§ What needs to be done: Here is a listing. Set it down again exactly.

Exercise data below:

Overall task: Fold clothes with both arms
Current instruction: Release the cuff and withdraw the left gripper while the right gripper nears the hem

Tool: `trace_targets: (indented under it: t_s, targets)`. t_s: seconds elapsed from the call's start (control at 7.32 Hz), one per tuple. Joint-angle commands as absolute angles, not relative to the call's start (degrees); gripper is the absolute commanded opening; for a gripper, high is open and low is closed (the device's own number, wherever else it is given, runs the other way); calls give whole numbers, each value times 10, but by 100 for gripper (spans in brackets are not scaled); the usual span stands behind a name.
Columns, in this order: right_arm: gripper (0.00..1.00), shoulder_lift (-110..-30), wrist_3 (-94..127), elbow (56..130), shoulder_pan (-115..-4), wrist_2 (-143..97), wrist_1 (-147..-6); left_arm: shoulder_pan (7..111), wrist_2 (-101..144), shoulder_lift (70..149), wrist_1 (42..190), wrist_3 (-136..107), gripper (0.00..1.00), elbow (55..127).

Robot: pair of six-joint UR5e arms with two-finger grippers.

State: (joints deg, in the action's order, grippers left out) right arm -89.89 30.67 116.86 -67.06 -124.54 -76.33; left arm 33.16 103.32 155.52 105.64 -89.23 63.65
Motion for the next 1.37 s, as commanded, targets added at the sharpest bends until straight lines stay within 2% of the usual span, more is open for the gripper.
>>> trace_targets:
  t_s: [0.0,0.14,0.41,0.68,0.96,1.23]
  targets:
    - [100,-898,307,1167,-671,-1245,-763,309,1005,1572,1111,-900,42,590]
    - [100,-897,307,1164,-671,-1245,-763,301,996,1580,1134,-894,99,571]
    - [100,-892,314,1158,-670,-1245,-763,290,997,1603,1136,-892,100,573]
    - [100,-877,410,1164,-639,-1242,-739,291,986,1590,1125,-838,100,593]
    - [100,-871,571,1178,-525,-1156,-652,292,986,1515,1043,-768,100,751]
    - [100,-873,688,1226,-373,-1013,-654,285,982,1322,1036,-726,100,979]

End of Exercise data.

§ Task response:
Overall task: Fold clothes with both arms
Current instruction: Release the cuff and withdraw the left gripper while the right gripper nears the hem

Tool: `trace_targets: (indented under it: t_s, targets)`. t_s: seconds elapsed from the call's start (control at 7.32 Hz), one per tuple. Joint-angle commands as absolute angles, not relative to the call's start (degrees); gripper is the absolute commanded opening; for a gripper, high is open and low is closed (the device's own number, wherever else it is given, runs the other way); calls give whole numbers, each value times 10, but by 100 for gripper (spans in brackets are not scaled); the usual span stands behind a name.
Columns, in this order: right_arm: gripper (0.00..1.00), shoulder_lift (-110..-30), wrist_3 (-94..127), elbow (56..130), shoulder_pan (-115..-4), wrist_2 (-143..97), wrist_1 (-147..-6); left_arm: shoulder_pan (7..111), wrist_2 (-101..144), shoulder_lift (70..149), wrist_1 (42..190), wrist_3 (-136..107), gripper (0.00..1.00), elbow (55..127).

Robot: pair of six-joint UR5e arms with two-finger grippers.

State: (joints deg, in the action's order, grippers left out) right arm -89.89 30.67 116.86 -67.06 -124.54 -76.33; left arm 33.16 103.32 155.52 105.64 -89.23 63.65
Motion for the next 1.37 s, as commanded, targets added at the sharpest bends until straight lines stay within 2% of the usual span, more is open for the gripper.
>>> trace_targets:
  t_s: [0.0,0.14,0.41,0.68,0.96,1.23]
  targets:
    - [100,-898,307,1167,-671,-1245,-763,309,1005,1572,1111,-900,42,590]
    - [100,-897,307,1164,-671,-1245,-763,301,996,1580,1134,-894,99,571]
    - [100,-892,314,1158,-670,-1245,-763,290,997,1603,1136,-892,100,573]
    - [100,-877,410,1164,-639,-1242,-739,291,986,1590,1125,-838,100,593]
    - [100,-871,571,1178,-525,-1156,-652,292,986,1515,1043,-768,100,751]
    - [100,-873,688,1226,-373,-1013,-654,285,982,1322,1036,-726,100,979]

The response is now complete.